Psychologists and Psychiatrists Debate Possible Remedies

By Laurie Barclay, MD WebMD Medical News

Reviewed by Dr. Jacqueline Brooks

March 29, 2001 -- Worrisome statistics from the state of Illinois are
pointing to a shortage of psychiatrists, a trend that is reflected
nationwide. But as the debate rages over whether or not to grant
prescribing privileges to psychologists, experts tell WebMD there are
other strategies to help ensure adequate access to mental health
professionals.

Illinois has 57 counties with no psychiatrists and 17 counties with
only one psychiatrist. While shortages in mental health care have
been defined as less than one psychiatrist for every 30,000 people,
there is one area in Illinois with only one psychiatrist serving
203,000 people.

"In farm and rural areas of Illinois, patients might have to drive
between 50 and 100 miles to the nearest psychiatrist's office," Nancy
Molitor, PhD, president of the Illinois Psychological Association, tells
WebMD. "Even then, there's no guarantee that their insurance plan would
cover that psychiatrist or that he or she would have any openings."

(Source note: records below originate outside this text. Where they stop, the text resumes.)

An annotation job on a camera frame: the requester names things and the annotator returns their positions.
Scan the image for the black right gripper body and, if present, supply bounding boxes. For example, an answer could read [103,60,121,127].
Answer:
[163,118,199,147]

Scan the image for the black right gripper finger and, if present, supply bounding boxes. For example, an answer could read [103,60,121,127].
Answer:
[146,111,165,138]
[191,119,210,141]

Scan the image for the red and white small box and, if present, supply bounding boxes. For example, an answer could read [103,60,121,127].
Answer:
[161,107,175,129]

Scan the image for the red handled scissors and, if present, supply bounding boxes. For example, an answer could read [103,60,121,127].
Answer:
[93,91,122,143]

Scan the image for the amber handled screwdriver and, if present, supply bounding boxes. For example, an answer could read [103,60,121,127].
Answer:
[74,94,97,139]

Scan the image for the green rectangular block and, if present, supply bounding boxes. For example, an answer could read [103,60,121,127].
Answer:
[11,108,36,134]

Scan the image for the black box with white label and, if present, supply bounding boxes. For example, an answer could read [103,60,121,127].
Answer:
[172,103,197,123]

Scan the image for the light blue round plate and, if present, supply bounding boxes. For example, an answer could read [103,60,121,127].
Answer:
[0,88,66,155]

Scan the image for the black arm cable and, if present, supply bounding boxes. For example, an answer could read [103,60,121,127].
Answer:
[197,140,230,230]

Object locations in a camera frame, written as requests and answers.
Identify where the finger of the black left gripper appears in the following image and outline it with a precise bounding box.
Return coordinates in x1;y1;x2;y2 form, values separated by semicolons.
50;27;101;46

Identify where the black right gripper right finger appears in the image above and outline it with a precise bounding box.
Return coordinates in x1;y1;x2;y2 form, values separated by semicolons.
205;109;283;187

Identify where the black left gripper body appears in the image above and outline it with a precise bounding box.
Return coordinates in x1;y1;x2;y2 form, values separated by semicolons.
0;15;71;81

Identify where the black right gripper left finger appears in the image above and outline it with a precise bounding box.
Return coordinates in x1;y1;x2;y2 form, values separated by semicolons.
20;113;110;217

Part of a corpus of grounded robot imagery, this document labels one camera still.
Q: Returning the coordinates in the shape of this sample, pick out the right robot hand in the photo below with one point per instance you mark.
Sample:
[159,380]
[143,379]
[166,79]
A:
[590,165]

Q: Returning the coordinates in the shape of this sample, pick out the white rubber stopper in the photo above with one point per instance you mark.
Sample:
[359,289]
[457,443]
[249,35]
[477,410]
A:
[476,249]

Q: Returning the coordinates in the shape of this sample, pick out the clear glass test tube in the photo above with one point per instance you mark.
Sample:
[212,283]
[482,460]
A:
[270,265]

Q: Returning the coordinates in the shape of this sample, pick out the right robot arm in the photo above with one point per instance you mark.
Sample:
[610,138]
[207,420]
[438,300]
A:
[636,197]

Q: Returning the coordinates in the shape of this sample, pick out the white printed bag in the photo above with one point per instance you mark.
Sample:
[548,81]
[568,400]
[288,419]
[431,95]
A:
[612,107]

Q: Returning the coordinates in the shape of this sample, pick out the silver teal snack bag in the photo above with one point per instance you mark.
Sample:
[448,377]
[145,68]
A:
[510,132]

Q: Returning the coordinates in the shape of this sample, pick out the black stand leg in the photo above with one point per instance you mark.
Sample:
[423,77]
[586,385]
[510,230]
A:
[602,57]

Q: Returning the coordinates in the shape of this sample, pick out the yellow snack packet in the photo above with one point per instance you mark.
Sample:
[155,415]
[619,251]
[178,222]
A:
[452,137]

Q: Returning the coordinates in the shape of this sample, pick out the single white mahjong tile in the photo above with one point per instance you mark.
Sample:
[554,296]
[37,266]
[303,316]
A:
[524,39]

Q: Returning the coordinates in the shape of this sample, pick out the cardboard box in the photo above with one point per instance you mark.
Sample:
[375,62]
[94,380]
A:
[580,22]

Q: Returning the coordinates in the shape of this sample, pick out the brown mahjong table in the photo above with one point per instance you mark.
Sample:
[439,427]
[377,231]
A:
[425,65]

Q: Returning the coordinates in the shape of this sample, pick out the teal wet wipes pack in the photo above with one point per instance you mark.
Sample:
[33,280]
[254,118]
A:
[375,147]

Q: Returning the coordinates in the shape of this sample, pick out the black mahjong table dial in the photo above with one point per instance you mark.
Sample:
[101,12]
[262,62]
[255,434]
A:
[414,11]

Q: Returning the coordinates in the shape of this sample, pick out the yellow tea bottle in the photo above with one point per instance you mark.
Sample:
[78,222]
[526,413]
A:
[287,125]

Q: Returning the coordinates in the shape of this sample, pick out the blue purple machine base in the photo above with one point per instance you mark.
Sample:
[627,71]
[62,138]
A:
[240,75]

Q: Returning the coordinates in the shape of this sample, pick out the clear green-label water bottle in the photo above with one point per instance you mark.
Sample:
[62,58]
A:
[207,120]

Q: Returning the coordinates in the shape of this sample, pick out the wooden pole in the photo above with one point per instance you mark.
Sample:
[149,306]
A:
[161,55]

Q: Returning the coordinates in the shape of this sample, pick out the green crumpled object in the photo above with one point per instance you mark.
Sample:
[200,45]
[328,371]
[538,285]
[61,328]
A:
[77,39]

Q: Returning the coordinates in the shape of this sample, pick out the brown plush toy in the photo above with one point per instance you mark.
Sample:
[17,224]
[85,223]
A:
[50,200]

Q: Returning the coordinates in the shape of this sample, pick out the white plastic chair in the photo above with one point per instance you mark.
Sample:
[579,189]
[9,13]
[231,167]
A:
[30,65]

Nationwide, there are 444 counties with no psychiatrist but with at
least one clinical psychologist, according to Marlin Hoover, PhD,
president-elect of the Illinois Psychological Association.

"We have many people who don't receive medications, and others who
do, but [get them] from physician's assistants and nurse
practitioners who may not have much training in mental health.
Psychologists are ideally positioned to be given the training
necessary to prescribe drugs safely," says Hoover, who claims that
psychologists receive seven years of mental health training after
college, more than any other professional.

"It would be a terrible, misguided error for any legislature in this
country to allow psychologists to have prescribing privileges,"
Michelle Riba, MD, MS, associate chair for education and academic
affairs in psychiatry at the University of Michigan in Ann Arbor,
tells WebMD. "Quality of care for patients and our medical ethics
dictate that only those who have ... a medical degree and clinical
residency training should be allowed to prescribe medications."

Riba claims there are adequate numbers of psychiatrists, primary care
physicians, and specialists in this country to provide quality care to
patients, and suggests that any remaining shortage could be solved by
innovative programs, such as telemedicine, to provide care in rural
communities and in other underserved areas.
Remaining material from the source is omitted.